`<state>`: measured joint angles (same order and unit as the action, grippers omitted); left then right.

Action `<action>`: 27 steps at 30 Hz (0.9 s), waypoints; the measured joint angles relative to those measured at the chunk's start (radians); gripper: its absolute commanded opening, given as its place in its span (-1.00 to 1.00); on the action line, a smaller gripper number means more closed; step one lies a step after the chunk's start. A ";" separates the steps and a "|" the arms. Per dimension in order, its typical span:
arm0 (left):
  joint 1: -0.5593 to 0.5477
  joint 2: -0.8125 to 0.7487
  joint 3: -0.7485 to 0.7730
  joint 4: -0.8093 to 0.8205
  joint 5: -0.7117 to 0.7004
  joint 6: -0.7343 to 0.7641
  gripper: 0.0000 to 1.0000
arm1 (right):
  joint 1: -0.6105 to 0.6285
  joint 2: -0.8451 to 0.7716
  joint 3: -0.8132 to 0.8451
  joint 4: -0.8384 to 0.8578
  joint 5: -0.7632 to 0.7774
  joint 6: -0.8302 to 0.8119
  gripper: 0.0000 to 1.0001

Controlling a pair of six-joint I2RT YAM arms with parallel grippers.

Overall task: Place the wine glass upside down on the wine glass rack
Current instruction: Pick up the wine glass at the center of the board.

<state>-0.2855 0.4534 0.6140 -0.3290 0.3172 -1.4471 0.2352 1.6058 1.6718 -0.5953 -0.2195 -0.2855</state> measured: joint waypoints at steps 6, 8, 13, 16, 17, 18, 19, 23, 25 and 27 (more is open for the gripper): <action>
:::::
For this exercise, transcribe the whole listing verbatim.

`<state>`: measured joint angles (same order and unit as the action, grippers omitted); left then right.

Action `<action>`: 27 steps at 30 Hz (0.9 s), waypoints; the measured joint angles relative to those measured at the chunk's start (radians); gripper: its absolute commanded opening, given as its place in its span (-1.00 to 1.00); on the action line, a smaller gripper number means more closed; step one lies a step after the chunk's start. A ";" separates the steps and a "|" the arms. Per dimension in order, its typical span:
arm0 (left):
  joint 1: -0.5593 to 0.5477
  joint 2: -0.8125 to 0.7487
  joint 3: -0.7485 to 0.7730
  joint 4: -0.8093 to 0.8205
  joint 5: -0.7117 to 0.7004
  joint 6: -0.7343 to 0.7641
  gripper: 0.0000 to 1.0000
arm1 (right):
  joint 1: -0.6105 to 0.6285
  joint 2: -0.8451 to 0.7716
  joint 3: -0.8132 to 0.8451
  joint 4: -0.8384 to 0.8578
  joint 5: -0.7632 to 0.7774
  joint 6: -0.8302 to 0.8119
  gripper: 0.0000 to 1.0001

Controlling a pair of six-joint I2RT YAM arms with parallel grippers.

Overall task: Place the wine glass upside down on the wine glass rack
Current instruction: Pick up the wine glass at the center of the board.

<state>-0.2855 0.4534 0.6140 -0.3290 0.3172 -1.4471 0.2352 1.6058 1.6718 -0.5953 -0.2195 -0.2855</state> measured: joint waypoints at steps 6, 8, 13, 16, 17, 18, 19, 23, 25 and 27 (more is open for the gripper): <action>

This exercise requires no additional answer.